Встреча его с необходимой трагедией, в которой "государственность" должна была вынырнуть, по — моему — Дорнах; встреча началась издалека; звуки ее издали имели мелодичный призвук (сирена на расстоянии гудит мелодично).
Встречу ту называю я "происхождение трагедии из духа музыки". Место ее — Дорнах.
К Дорнаху поворачивает меня тема моя.
Глава 5. Рудольф Штейнер и Дорнах
"ДОКТОР И ДОРНАХ" — аллитерация на "Д", связывающая два образа: образ доктора Штейнера и Гетеанума; суммируя в целом свои "Воспоминания" о личности доктора, я вижу, что равнодействующая их всех перемещает мне этот образ в Дорнах. Не в Дорнахе выступил передо мной сквозь "личность" непередаваемый взгляд "индивидуума", обитавшего в докторе; наоборот: скорее этот "индивидуум" связан мне с Лейпцигом, Швецией и Норвегией[312]
. Но "индивидуум" в докторе — уже вовсе неописуемое явление: он — надобразен; образ на — личность. И потому — то в воспоминаниях, посвященных личности, она занимает, так сказать, первый план.В Дорнахе особенно выпукло приблизилась к нам личность доктора: приблизилась с неожиданною стремительностью, ставши почти имманентной в ряде забот с жизнями других личностей.
Доктор Штейнер на кафедре и я под ним, — нечто несоизмеримое: кто "я" и кто "он"? Доктор на "эсотерическом уроке" опять — таки — не "Херр Доктор", а нечто уже вовсе не зарисовываемое: "нечто", говорящее от ДУХА к ДУХУ, минуя личность; доктор в личной беседе среди четырех стен — личность, сохраняющая нечто от общего впечатления, которое мы выносим от личности.
Доктор в Дорнахе — личность, проявившая невероятную гамму конкретных особенностей, которые никогда не выступили бы перед нами, не будь Дорнаха; с невероятным богатством ярчайших красочных проявлений стоит передо мной именно в Дорнахе личность доктора, и в своих субъективнейших выявлениях гнева, печали, радости, веселья, и в своих объективнейших целеустремлениях, — нигде не выявился передо мною так ЧЕЛОВЕК, ТОЛЬКО ЧЕЛОВЕК; и в маленьких, до слез трогательных проявлениях простой ласки, сердечности, ив — не боюсь этого высказать — маленьких несправедливостях; в Дорнахе чисто человеческие, сказал бы я, субъективные особенности Штейнера выявились в гамме разнообразных жестов, взятых во всех степенях: от положительной до превосходной, от ПЬЯНИССИМО ДО ФОРТИССИМО; в Дорнахе бывали у меня "стычки" с доктором; но в Дорнахе же я чувствовал себя у него в доме, как… у себя в доме: человечески непринужденно.

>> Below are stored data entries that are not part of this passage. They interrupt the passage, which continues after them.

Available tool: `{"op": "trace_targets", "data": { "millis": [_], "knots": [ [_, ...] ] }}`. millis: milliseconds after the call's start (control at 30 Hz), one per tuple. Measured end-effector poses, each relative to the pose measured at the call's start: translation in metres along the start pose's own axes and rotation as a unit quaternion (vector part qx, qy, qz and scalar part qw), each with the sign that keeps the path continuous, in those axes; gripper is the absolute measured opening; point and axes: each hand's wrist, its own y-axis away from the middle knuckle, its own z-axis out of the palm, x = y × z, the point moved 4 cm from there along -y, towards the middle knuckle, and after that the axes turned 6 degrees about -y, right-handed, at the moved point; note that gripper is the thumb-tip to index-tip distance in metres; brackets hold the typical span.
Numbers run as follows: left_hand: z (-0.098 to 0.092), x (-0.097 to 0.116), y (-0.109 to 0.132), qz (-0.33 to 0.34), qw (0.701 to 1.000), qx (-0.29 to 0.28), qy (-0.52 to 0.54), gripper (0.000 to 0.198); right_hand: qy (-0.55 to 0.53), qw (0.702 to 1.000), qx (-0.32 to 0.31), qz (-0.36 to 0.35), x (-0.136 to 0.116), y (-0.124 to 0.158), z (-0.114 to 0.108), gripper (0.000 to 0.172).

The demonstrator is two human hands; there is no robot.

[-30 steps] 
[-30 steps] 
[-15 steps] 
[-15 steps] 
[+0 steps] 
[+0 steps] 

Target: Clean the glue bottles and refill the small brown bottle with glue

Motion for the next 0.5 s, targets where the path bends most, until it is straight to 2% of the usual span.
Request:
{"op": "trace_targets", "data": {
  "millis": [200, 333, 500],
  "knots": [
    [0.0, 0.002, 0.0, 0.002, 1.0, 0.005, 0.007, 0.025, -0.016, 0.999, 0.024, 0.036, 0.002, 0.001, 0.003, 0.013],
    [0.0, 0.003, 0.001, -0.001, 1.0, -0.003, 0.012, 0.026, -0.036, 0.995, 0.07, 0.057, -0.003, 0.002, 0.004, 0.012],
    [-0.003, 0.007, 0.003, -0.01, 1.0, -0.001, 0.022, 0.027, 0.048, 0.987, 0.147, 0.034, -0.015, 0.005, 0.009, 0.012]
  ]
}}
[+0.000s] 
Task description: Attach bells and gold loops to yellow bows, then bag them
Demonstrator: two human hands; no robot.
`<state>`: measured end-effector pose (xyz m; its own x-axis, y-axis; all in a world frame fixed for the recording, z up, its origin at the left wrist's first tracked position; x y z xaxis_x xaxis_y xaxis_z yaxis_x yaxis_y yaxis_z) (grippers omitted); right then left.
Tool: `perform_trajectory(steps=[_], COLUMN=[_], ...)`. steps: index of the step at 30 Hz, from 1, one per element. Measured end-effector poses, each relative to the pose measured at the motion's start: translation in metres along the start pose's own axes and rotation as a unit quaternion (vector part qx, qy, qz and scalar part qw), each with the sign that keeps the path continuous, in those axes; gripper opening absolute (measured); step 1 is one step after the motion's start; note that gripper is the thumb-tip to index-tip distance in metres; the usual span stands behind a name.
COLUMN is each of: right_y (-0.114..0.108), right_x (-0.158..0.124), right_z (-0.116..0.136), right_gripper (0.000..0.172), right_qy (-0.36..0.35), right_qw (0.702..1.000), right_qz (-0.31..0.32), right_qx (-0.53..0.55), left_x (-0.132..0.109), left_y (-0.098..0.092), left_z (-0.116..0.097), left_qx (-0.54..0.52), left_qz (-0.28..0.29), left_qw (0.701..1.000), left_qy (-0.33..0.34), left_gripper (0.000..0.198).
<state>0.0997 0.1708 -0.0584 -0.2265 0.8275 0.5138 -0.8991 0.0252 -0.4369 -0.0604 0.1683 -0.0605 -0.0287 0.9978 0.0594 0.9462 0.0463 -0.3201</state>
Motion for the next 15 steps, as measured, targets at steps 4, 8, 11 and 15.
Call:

В Дорнахе многие из нас раскрепостились от ощущения связанности перед ним, весьма понятного, если принять во внимание, что все же вставала грань между ним и нами. В Дорнахе произошло нечто удивительное: в личных отношениях работающих и руководителя работ во многом эта грань пала. Выше я отметил, что грань вырастала из нашего неумения найти точку сотрудничества с ним; в Дорнахе каждый, реально отдавшийся заботам о Гетеануме, становился сотрудником; и в этом сотрудничестве падала грань; все отношения упрощались невероятно; появлялась легкость и даже привычка к общению.